Зачем мне врачи? Откуда они взяли, что сердце мое слегка пошаливает, печень немного вздута, желчный пузырь набит камнями?

Я лечу. Вверх, вверх. Радость несет меня на крыльях. И снова опускаясь на твердую землю, даже воинственность обретаю. Ни на одну свою мозоль я больше не позволю наступить. Но к чему ссорится, да и с кем?

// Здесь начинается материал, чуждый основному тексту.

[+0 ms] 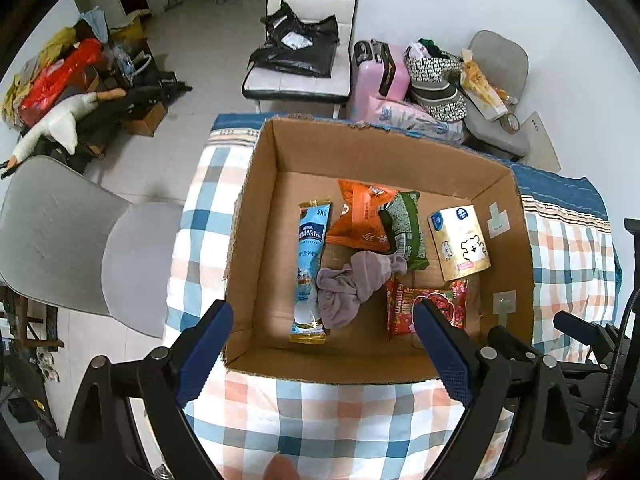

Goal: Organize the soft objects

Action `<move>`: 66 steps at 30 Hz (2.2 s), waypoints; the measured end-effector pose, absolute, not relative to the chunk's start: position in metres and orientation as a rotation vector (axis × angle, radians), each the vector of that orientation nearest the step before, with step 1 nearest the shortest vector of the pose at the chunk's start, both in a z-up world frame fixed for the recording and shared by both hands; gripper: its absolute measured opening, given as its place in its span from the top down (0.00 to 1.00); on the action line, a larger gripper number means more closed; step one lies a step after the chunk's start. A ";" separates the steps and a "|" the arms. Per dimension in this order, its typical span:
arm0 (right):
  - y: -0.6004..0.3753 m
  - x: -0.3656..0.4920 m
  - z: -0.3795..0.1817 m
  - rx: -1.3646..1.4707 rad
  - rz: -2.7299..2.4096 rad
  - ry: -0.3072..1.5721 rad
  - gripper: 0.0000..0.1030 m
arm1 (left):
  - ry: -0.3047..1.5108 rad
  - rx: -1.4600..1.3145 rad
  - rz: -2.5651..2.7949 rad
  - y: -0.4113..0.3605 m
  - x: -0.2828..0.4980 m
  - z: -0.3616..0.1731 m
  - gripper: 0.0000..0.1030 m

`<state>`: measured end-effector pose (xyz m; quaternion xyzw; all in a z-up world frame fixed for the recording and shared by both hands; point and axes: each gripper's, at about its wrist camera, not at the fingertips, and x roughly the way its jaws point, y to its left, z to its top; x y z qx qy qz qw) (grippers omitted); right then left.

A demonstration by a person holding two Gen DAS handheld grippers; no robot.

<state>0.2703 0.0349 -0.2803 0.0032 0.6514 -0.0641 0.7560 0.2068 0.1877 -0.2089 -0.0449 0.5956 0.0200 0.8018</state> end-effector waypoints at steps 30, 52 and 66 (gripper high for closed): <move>0.045 0.139 -0.056 -0.011 -0.146 1.030 0.00 | 0.978 -0.040 0.049 0.157 0.092 -0.029 0.10; 0.042 0.094 -0.006 -0.013 -0.159 0.996 0.00 | 0.951 -0.033 0.068 0.149 0.053 0.009 0.10; 0.034 0.090 -0.013 -0.022 -0.184 1.016 0.00 | 0.971 -0.030 0.073 0.149 0.052 0.002 0.02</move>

Все, до сих пор казавшиеся недругами, представляются мне лучшими друзьями. Неблаговидные поступки стираются, обиды превращаются в благодеяния. Сводить счеты? Мне? На столе законченная рукопись — теперь дело за ней: возмущаться там, где надо, благословлять того, кого надо. Теперь все она сама. Я свою миссию выполнил.

И когда выношенное и наболевшее уже публикуется — что же? — я нормальный человек. С женой и с ребенком. С заботами о воспитании детей, с необходимостью бриться по утрам, с книжными шкафами, телевизором и собачкой у порога. Человек как человек.